# Brief
In the listing that follows, the lines starting at the one containing "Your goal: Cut" and ending at the one containing "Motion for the" are to be returned exactly, both boundary lines included, and no others.

========================================

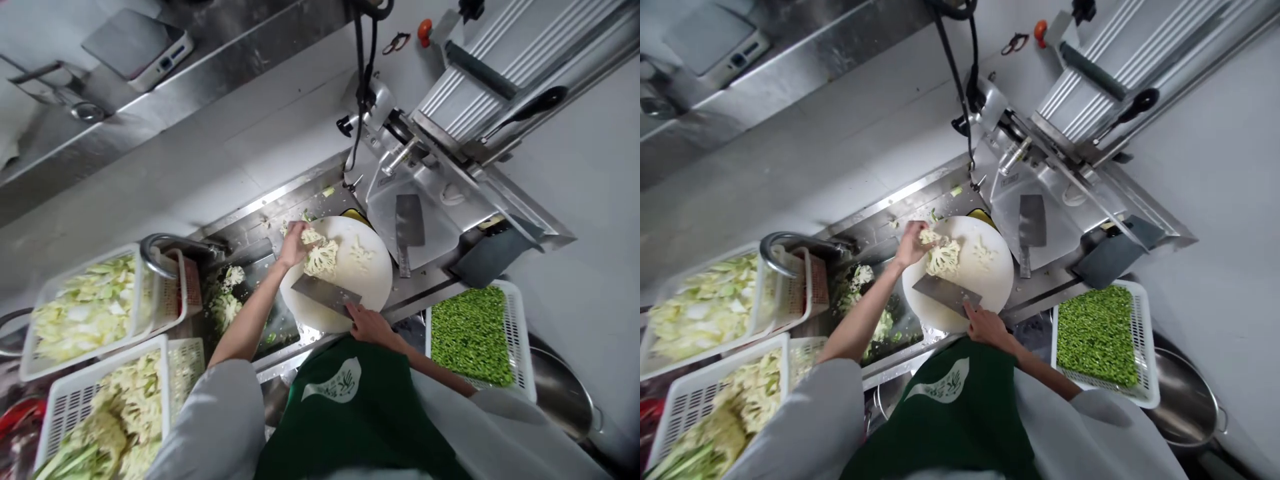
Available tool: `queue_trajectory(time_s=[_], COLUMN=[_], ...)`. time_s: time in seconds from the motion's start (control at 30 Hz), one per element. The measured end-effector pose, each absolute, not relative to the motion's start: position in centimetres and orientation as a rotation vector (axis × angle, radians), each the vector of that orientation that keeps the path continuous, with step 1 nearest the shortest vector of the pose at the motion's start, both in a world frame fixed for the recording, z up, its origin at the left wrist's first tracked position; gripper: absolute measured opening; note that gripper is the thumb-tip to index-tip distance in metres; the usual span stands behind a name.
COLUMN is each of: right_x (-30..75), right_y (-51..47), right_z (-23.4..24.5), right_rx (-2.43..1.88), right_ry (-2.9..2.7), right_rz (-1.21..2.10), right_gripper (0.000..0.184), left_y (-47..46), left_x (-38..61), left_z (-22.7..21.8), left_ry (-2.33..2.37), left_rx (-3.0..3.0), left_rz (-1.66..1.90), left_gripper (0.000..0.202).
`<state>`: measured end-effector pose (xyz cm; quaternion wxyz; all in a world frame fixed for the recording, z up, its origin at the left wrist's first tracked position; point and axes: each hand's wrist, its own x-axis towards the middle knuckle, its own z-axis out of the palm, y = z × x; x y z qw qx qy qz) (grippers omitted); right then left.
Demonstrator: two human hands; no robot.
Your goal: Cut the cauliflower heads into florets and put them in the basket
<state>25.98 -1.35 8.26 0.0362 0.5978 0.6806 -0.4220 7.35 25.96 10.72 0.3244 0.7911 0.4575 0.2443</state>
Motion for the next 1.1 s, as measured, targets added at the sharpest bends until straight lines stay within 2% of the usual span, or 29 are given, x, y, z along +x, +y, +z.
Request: queue_trajectory(time_s=[0.1,0.2,0.27,0.37,0.5,0.73,1.1], right_x=[26.8,27.7,28.1,28.3,28.6,27.9,25.5], right_y=[-0.4,1.2,2.3,3.0,2.4,-1.0,-0.7], right_z=[8.8,9.2,9.2,9.1,9.1,9.7,8.8], right_rx=[1.827,1.820,1.799,1.804,1.802,1.822,1.778], right_ry=[2.085,2.053,2.048,2.017,1.966,1.984,2.022], right_rz=[-1.330,-1.284,-1.183,-1.016,-0.907,-0.733,-0.734], right_gripper=[0.050,0.037,0.032,0.027,0.031,0.036,0.033], left_y=[23.9,20.2,16.8,11.4,6.6,5.5,7.9], left_x=[1.6,-3.1,-4.3,-2.7,0.6,-0.2,0.0], left_z=[11.2,10.2,8.3,4.4,0.6,-0.4,-0.9], left_ry=[1.391,1.509,1.610,1.707,1.746,1.666,1.644], left_rx=[1.554,1.237,1.237,1.345,1.567,1.650,1.657], left_rz=[1.025,1.236,1.278,1.159,0.992,1.268,1.361], left_gripper=[0.057,0.062,0.067,0.072,0.053,0.027,0.023])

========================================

# Response to the task
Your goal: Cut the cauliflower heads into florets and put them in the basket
<state>25.98 -1.35 8.26 0.0362 0.5978 0.6806 -0.4220 7.35 25.96 10.72 0.3244 0.7911 0.4575 0.2443</state>
Motion for the next 1.1 s, as measured, targets added at the sharpest bends until straight lines stay within 2% of the usual span, or 29 are given, x, y, z along +x, +y, +z.

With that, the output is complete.